Excerpts from a dataset:
###

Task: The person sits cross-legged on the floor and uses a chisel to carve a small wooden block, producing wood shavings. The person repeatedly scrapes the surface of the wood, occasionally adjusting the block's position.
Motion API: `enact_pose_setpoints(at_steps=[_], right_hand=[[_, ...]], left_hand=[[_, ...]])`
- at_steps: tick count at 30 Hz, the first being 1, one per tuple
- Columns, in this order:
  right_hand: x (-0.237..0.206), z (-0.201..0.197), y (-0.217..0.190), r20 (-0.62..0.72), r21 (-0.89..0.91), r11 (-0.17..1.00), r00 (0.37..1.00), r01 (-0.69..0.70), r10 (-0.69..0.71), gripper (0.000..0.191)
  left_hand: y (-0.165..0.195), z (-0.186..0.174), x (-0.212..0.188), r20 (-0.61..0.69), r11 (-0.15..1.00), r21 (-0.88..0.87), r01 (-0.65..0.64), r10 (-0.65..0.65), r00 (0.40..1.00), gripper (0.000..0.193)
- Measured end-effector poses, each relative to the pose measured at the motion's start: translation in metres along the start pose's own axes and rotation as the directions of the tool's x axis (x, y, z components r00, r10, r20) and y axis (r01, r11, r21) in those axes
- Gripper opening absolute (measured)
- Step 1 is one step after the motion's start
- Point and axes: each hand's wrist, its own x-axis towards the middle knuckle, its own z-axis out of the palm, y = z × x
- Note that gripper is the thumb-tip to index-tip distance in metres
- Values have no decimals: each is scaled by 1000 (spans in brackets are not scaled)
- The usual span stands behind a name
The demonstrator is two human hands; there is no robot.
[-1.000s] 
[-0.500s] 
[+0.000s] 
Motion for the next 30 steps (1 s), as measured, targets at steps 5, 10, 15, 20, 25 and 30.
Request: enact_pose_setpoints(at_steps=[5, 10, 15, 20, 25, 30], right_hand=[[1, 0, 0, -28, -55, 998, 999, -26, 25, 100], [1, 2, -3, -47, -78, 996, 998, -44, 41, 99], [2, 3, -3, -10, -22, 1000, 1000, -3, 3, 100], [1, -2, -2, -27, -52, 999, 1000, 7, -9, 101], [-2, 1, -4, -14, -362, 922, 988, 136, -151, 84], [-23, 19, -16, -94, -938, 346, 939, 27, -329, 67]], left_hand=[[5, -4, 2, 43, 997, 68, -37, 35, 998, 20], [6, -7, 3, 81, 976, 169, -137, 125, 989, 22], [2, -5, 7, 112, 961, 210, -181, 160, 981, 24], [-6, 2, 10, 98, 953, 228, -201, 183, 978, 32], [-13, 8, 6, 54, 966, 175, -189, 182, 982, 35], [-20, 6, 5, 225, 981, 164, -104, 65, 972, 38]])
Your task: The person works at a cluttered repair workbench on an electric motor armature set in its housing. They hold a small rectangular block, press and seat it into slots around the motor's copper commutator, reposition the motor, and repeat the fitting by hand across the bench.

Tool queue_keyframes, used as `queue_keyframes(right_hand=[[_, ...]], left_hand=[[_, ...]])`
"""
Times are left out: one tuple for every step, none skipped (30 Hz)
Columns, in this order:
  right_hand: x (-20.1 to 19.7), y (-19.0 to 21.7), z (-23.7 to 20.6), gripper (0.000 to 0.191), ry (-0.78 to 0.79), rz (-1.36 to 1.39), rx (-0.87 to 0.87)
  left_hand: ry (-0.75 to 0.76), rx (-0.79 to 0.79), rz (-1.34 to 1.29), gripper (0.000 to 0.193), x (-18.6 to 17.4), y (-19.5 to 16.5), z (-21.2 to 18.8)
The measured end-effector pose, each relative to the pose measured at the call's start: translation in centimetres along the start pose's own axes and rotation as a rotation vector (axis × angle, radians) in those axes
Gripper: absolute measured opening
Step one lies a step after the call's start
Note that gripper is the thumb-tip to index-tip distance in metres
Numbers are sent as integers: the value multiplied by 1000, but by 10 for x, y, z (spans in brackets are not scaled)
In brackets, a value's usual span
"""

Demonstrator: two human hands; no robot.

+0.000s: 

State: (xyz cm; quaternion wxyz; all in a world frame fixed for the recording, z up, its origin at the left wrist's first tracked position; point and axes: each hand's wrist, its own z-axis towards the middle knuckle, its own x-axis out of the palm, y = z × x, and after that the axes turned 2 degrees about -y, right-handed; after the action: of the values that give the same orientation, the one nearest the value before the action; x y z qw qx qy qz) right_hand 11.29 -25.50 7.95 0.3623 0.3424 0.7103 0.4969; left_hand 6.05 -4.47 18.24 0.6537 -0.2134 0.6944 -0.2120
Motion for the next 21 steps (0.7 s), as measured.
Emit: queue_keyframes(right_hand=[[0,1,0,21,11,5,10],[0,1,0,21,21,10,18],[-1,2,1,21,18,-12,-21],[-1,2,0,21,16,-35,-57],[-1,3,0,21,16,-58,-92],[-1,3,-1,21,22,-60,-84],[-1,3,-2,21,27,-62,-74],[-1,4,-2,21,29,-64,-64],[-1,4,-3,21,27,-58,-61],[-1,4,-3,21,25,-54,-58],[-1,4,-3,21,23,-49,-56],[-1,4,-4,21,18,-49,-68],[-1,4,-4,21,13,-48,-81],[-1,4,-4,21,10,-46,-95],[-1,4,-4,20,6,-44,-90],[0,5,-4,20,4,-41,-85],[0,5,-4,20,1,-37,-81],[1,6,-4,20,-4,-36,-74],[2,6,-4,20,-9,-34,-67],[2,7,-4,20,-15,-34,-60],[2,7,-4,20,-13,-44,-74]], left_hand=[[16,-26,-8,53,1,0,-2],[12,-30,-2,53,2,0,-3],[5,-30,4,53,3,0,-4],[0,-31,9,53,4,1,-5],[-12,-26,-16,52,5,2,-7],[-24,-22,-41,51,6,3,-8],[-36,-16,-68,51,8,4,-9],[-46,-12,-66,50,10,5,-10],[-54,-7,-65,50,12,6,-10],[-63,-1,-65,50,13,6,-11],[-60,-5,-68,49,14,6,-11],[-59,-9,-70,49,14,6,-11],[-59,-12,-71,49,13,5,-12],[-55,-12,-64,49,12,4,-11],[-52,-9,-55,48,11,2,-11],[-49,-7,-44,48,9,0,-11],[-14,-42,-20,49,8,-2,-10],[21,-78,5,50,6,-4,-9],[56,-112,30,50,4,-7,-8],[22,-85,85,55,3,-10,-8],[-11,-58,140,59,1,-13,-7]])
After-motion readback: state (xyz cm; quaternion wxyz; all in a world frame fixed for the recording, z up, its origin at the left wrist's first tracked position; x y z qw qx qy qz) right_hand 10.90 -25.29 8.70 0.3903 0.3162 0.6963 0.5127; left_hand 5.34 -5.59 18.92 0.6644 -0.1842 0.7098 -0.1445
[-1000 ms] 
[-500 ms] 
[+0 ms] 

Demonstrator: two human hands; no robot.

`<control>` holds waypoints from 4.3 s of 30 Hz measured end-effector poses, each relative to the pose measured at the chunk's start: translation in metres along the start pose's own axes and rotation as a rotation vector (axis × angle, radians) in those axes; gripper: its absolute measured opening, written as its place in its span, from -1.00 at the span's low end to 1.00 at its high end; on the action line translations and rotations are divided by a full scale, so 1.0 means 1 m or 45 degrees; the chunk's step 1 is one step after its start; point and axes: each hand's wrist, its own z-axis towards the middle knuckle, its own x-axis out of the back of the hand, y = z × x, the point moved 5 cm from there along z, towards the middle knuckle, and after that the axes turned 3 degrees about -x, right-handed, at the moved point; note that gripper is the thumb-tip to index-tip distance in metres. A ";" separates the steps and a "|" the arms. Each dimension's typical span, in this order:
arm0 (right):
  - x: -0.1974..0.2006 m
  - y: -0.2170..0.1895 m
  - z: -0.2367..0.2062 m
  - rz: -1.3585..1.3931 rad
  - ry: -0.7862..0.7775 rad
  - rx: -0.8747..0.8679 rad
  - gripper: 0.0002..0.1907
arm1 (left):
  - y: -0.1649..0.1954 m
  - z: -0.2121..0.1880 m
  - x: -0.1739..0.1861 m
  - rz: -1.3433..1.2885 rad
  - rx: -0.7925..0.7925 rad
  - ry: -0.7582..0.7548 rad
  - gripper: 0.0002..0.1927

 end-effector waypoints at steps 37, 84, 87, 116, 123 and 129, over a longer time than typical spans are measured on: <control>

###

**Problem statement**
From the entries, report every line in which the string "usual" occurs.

**Solution to the exercise**
- The usual span stands behind a name
In brackets, a value's usual span

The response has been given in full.